Stored records:
══════

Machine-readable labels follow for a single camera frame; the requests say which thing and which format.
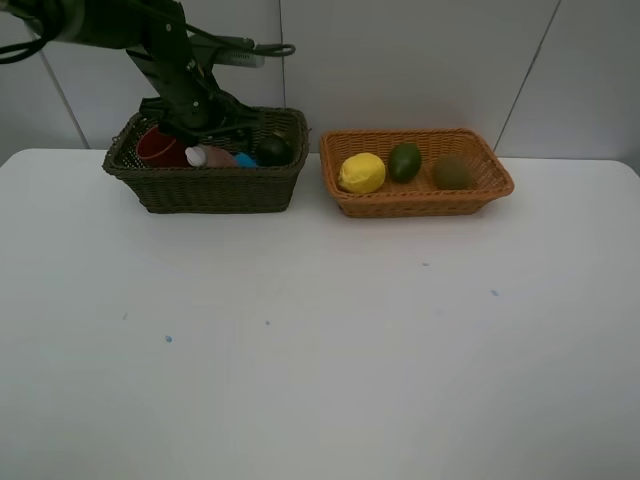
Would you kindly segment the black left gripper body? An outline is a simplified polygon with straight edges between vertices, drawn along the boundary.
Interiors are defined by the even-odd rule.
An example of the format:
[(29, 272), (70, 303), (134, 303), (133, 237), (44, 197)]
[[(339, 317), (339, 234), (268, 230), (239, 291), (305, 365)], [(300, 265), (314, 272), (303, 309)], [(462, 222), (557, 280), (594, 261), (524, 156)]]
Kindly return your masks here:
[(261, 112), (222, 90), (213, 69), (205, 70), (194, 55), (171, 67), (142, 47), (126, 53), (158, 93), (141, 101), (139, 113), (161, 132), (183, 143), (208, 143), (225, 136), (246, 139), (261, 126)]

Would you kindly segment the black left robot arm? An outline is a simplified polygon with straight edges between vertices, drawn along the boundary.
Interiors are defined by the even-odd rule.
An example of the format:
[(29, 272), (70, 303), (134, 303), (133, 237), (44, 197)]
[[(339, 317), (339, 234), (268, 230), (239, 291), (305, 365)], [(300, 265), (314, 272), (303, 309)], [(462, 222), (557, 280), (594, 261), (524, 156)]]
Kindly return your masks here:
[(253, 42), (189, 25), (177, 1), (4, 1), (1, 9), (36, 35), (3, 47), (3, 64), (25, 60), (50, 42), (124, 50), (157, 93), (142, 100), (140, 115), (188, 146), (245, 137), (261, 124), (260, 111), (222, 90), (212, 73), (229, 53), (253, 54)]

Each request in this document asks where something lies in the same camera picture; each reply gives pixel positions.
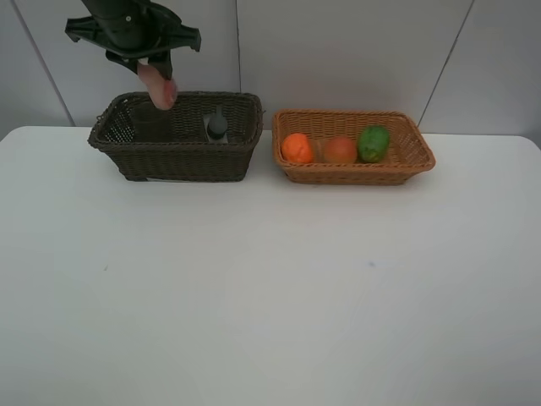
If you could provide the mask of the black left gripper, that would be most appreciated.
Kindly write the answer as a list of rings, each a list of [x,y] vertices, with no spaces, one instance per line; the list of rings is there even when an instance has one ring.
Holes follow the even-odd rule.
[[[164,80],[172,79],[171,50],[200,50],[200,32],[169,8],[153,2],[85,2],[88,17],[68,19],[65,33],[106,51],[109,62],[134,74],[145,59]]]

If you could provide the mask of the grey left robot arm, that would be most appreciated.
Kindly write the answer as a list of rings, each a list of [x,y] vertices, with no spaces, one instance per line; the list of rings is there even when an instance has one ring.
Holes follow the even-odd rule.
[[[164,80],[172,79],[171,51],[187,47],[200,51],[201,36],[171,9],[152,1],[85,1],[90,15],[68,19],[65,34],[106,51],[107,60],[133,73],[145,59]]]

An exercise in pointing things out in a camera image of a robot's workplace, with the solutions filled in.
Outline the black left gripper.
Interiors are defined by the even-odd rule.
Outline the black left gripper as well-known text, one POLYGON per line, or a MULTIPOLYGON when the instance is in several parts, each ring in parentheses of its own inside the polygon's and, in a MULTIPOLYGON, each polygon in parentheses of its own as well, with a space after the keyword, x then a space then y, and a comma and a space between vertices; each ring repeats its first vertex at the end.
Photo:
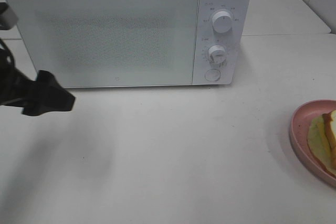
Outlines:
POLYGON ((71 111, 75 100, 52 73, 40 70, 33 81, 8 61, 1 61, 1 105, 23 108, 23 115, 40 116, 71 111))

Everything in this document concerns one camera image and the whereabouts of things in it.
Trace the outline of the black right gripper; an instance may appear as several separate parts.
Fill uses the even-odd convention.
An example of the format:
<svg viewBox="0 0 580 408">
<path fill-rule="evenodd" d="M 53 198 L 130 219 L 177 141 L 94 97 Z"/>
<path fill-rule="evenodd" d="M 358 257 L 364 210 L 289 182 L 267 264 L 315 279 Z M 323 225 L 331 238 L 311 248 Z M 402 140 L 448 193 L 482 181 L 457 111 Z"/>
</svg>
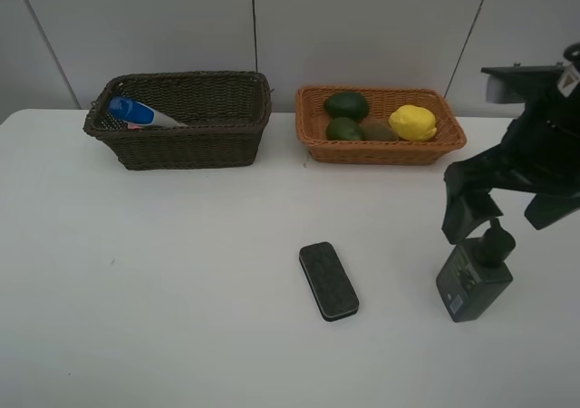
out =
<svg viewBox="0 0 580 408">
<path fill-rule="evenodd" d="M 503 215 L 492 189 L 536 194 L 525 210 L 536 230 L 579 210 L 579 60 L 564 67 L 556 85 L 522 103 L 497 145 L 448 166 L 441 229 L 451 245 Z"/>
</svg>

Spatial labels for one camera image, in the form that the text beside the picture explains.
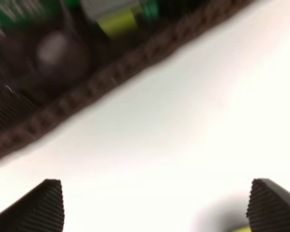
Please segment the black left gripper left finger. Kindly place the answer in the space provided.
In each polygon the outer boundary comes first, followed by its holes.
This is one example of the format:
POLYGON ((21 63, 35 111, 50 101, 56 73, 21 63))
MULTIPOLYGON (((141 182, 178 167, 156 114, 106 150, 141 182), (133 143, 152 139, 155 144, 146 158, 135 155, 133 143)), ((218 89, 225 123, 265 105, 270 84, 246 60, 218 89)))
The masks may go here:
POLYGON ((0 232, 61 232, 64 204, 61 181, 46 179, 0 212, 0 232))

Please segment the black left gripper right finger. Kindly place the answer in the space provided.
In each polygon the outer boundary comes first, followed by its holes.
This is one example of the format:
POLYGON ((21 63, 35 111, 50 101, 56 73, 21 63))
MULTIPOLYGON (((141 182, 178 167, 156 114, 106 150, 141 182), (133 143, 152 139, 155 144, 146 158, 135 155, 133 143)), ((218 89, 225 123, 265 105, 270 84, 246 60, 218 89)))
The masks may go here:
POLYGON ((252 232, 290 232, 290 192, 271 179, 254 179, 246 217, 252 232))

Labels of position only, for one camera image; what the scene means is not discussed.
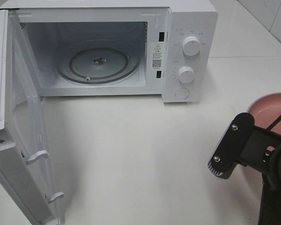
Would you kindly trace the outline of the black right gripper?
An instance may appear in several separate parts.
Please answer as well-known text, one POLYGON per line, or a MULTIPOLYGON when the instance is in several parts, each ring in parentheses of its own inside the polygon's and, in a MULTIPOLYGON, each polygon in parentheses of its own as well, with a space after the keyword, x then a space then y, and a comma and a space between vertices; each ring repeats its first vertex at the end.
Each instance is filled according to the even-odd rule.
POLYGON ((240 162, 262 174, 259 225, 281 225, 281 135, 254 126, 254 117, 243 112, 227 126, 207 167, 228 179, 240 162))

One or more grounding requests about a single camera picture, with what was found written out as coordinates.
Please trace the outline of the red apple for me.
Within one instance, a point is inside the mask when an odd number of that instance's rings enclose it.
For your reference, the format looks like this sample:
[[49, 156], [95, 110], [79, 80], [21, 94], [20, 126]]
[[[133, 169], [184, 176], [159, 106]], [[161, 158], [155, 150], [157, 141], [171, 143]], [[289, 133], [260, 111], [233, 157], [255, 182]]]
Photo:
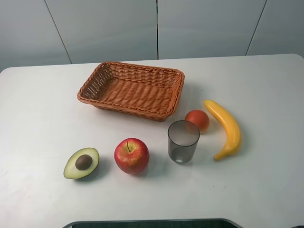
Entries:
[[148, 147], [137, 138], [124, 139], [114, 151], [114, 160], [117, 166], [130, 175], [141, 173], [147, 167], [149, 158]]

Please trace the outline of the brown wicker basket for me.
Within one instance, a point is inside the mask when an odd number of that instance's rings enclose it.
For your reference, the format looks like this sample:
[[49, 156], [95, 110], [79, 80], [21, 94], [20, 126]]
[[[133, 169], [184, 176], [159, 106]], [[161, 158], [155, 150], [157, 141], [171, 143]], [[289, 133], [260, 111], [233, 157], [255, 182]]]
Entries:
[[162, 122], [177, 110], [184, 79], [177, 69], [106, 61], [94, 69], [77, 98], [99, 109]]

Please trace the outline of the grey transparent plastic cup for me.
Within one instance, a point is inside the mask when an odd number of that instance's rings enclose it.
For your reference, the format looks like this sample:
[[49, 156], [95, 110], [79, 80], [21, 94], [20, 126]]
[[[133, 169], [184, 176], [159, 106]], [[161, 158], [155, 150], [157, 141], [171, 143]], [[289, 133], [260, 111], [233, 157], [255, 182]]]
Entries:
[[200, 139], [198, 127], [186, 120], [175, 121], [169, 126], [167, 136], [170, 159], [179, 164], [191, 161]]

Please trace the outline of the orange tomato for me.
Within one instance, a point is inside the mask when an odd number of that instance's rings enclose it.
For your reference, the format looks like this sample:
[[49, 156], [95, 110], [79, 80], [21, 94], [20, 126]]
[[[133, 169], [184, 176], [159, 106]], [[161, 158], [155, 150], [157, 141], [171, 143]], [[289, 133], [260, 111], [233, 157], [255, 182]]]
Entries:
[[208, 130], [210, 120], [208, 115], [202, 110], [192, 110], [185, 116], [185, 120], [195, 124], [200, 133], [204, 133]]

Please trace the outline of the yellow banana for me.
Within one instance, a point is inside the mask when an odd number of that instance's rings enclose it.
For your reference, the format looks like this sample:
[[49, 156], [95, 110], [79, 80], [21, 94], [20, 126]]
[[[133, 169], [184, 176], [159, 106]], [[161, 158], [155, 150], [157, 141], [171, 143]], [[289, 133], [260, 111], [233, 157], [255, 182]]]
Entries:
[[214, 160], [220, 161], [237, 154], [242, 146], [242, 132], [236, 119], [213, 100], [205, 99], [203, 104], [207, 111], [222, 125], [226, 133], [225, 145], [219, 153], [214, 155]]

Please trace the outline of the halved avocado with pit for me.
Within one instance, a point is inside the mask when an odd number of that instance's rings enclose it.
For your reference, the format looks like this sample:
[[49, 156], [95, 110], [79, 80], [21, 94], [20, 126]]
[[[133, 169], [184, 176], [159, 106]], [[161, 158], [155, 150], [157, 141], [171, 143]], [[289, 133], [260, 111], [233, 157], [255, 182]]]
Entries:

══════

_Activity_
Find and copy each line above that includes the string "image".

_Task answer_
An exercise in pointing things out in a camera image of a robot's workplace, with the solutions filled in.
Everything in this document concerns one camera image and the whereabouts of things in it.
Spatial labels for one camera image, in the form that the text beside the picture explains.
Labels of position only, for one camera image; what the scene means is not discussed.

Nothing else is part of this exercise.